Give back the records that follow exactly, images excluded.

[Stored data]
━━━━━━━━━━━━━━━━

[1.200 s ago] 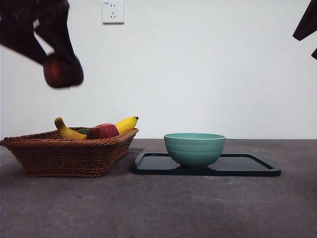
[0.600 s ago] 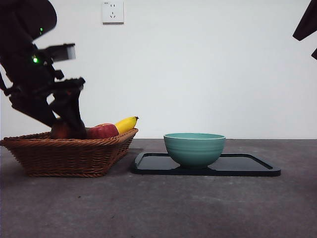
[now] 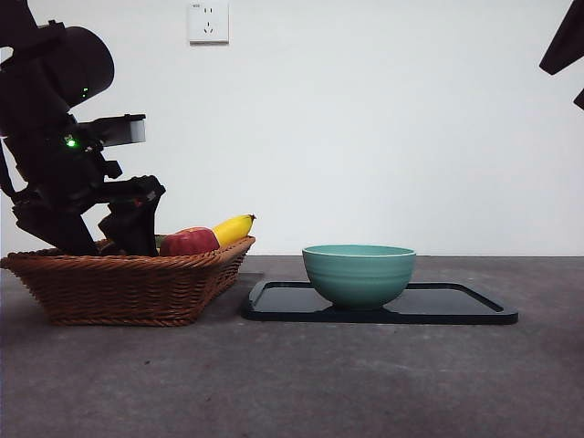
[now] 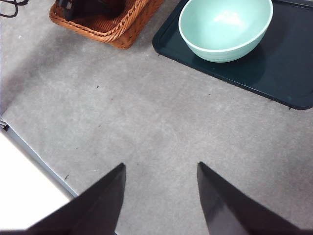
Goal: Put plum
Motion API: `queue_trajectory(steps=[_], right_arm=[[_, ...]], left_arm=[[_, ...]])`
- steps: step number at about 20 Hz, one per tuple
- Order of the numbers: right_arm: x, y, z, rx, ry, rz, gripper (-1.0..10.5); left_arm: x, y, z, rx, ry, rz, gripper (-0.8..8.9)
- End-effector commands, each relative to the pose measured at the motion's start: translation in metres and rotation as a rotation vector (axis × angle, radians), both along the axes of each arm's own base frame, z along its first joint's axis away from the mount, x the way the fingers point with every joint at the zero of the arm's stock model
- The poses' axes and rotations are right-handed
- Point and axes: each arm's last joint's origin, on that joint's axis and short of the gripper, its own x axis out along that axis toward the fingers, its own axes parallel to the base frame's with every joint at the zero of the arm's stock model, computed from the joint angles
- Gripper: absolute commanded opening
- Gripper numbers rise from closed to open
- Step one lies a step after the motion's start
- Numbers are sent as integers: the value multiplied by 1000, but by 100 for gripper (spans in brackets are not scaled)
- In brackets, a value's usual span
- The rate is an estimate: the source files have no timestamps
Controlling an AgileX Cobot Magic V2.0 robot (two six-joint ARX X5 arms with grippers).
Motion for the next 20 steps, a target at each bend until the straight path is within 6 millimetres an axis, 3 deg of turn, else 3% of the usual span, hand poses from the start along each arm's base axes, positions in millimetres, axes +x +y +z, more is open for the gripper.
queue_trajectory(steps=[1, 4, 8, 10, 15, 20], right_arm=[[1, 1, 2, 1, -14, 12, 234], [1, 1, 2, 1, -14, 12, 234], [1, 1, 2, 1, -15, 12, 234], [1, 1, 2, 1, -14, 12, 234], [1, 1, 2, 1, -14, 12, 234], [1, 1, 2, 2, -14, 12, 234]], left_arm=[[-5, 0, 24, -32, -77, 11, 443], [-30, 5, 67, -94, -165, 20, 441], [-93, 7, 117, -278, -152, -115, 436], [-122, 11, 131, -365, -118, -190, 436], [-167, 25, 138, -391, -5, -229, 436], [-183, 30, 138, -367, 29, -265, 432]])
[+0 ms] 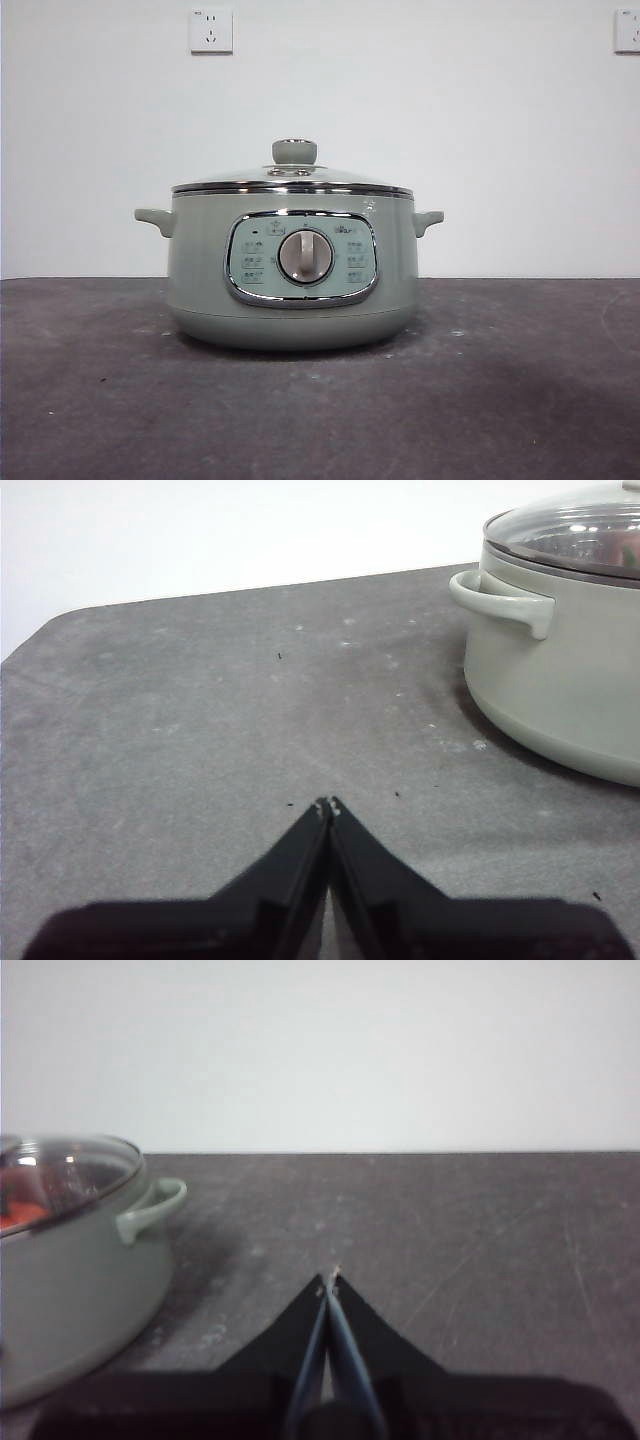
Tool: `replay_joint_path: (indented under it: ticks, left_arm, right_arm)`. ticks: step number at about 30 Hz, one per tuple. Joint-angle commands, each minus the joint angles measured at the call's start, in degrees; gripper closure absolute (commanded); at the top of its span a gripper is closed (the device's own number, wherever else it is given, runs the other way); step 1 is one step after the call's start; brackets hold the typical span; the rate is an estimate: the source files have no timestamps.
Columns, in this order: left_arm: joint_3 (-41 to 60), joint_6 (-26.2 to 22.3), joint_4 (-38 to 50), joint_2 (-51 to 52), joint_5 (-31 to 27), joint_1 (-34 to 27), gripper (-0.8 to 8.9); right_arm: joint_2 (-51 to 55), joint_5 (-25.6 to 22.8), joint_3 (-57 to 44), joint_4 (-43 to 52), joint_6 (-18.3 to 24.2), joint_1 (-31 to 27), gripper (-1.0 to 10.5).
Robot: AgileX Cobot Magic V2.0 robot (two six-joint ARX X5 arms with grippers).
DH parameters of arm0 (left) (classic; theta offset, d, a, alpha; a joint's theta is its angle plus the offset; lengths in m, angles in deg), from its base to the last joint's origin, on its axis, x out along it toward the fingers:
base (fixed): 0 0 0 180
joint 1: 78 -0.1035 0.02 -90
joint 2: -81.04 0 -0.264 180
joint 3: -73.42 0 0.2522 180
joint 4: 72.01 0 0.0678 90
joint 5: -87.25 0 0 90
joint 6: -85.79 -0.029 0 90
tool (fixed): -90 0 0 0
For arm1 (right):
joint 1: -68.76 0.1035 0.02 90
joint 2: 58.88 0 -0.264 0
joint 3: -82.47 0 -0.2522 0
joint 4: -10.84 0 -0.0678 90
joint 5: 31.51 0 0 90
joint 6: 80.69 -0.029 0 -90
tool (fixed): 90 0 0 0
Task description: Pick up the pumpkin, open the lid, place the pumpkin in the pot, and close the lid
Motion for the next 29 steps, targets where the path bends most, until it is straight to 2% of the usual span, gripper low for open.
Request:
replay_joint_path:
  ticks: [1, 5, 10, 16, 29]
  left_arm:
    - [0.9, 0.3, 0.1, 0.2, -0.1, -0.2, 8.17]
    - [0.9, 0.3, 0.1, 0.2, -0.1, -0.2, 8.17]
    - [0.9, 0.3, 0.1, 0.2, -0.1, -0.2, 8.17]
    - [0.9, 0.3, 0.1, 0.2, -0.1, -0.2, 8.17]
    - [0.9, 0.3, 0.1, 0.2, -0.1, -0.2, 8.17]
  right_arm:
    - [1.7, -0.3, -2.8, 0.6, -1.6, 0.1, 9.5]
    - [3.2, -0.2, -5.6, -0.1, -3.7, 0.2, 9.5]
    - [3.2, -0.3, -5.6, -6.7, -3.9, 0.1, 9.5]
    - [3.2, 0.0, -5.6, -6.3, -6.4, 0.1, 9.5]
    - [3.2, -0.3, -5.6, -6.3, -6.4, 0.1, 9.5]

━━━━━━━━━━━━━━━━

Output of the exercise:
[1.200 s ago] 
[0.600 s ago] 
[now] 
[now] 
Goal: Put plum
Motion API: `queue_trajectory(steps=[_], right_arm=[[_, ...]], left_arm=[[_, ...]])`
- steps: step number at about 20 Hz, one per tuple
- Order of the numbers: right_arm: x, y, z, rx, ry, rz, gripper (-1.0..10.5); left_arm: x, y, z, rx, ry, rz, gripper (-0.8..8.9)
- End-effector commands, each relative to the pose measured at the motion's start: translation in metres and rotation as a rotation vector (axis × angle, radians), both along the axes of each arm's own base frame, z along its first joint's axis away from the mount, x the way the fingers point with every joint at the zero of the arm's stock model
- The poses' axes and rotations are right-handed
- Point and axes: each arm's last joint's origin, on that joint's axis and short of the gripper, its own x axis out along that axis toward the fingers, its own axes parallel to the base frame's with every joint at the zero of the arm's stock model, computed from the joint angles
- Gripper: absolute commanded opening
- Gripper numbers rise from closed to open
- Step one lies a step after the motion's start
- Numbers are sent as integers: the value multiplied by 1000, but by 100 for gripper (spans in brackets are not scaled)
- In brackets, a value's usual span
- The rate is an estimate: the source files have no timestamps
Controlling an AgileX Cobot Magic V2.0 robot (two six-joint ARX X5 arms with grippers).
Motion for the next 20 steps, a target at each bend until the straight path is within 6 millimetres an axis, 3 deg of turn, else 3% of the usual span, hand poses from the start along each arm's base axes, positions in millimetres, axes +x +y +z, more is open for the gripper.
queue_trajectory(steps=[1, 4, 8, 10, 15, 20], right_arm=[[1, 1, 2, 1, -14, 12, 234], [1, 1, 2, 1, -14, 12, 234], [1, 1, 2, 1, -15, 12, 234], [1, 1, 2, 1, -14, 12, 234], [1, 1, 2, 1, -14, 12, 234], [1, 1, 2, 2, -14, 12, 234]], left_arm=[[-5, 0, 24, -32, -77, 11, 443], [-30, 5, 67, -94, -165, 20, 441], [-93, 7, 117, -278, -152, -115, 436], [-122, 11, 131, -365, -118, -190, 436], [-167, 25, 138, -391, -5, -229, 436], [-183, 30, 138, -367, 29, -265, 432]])
[+0 ms] 
Tool: `replay_joint_path: (indented under it: ticks, left_arm, right_arm)`. ticks: step number at about 30 Hz, one per tuple. Joint-angle commands, each minus the joint angles measured at the call's start, in degrees; gripper closure absolute (commanded); at the top of its span a gripper is closed (the device's own number, wherever else it is given, runs the other way); step 1 is one step after the call's start; brackets hold the typical span; the rate is an estimate: the source files have no timestamps.
Columns, in this order: left_arm: joint_3 (-41 to 60), joint_6 (-26.2 to 22.3), joint_4 (-38 to 50), joint_2 (-51 to 52), joint_5 (-31 to 27), joint_1 (-34 to 27), gripper (-0.8 to 8.9); right_arm: joint_2 (-51 to 55), joint_5 (-25.6 to 22.8), joint_3 (-57 to 44), joint_4 (-43 to 52), joint_6 (-18.3 to 24.2), joint_1 (-31 to 27), gripper (-1.0 to 10.5).
Robot: AgileX Cobot Magic V2.0 robot (two six-joint ARX X5 arms with grippers).
DH parameters of arm0 (left) (classic; theta offset, d, a, alpha; a joint's theta is its angle plus the offset; lengths in m, angles in deg), from its base to the last joint's origin, on its axis, x out along it toward the fingers:
base (fixed): 0 0 0 180
joint 1: 78 -0.1035 0.02 -90
joint 2: -81.04 0 -0.264 180
joint 3: -73.42 0 0.2522 180
joint 4: 72.01 0 0.0678 90
joint 5: -87.25 0 0 90
joint 6: -85.79 -0.029 0 90
tool (fixed): -90 0 0 0
For arm1 (right):
joint 1: -68.76 0.1035 0.02 90
joint 2: 58.88 0 -0.264 0
joint 3: -82.47 0 -0.2522 0
joint 4: -10.84 0 -0.0678 90
joint 5: 31.51 0 0 90
joint 6: 80.69 -0.029 0 -90
tool (fixed): 90 0 0 0
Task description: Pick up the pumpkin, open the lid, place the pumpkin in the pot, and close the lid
Motion for the next 29 steps, targets where the path bends most, until it is straight to 2% of the usual span, gripper low for open.
Request:
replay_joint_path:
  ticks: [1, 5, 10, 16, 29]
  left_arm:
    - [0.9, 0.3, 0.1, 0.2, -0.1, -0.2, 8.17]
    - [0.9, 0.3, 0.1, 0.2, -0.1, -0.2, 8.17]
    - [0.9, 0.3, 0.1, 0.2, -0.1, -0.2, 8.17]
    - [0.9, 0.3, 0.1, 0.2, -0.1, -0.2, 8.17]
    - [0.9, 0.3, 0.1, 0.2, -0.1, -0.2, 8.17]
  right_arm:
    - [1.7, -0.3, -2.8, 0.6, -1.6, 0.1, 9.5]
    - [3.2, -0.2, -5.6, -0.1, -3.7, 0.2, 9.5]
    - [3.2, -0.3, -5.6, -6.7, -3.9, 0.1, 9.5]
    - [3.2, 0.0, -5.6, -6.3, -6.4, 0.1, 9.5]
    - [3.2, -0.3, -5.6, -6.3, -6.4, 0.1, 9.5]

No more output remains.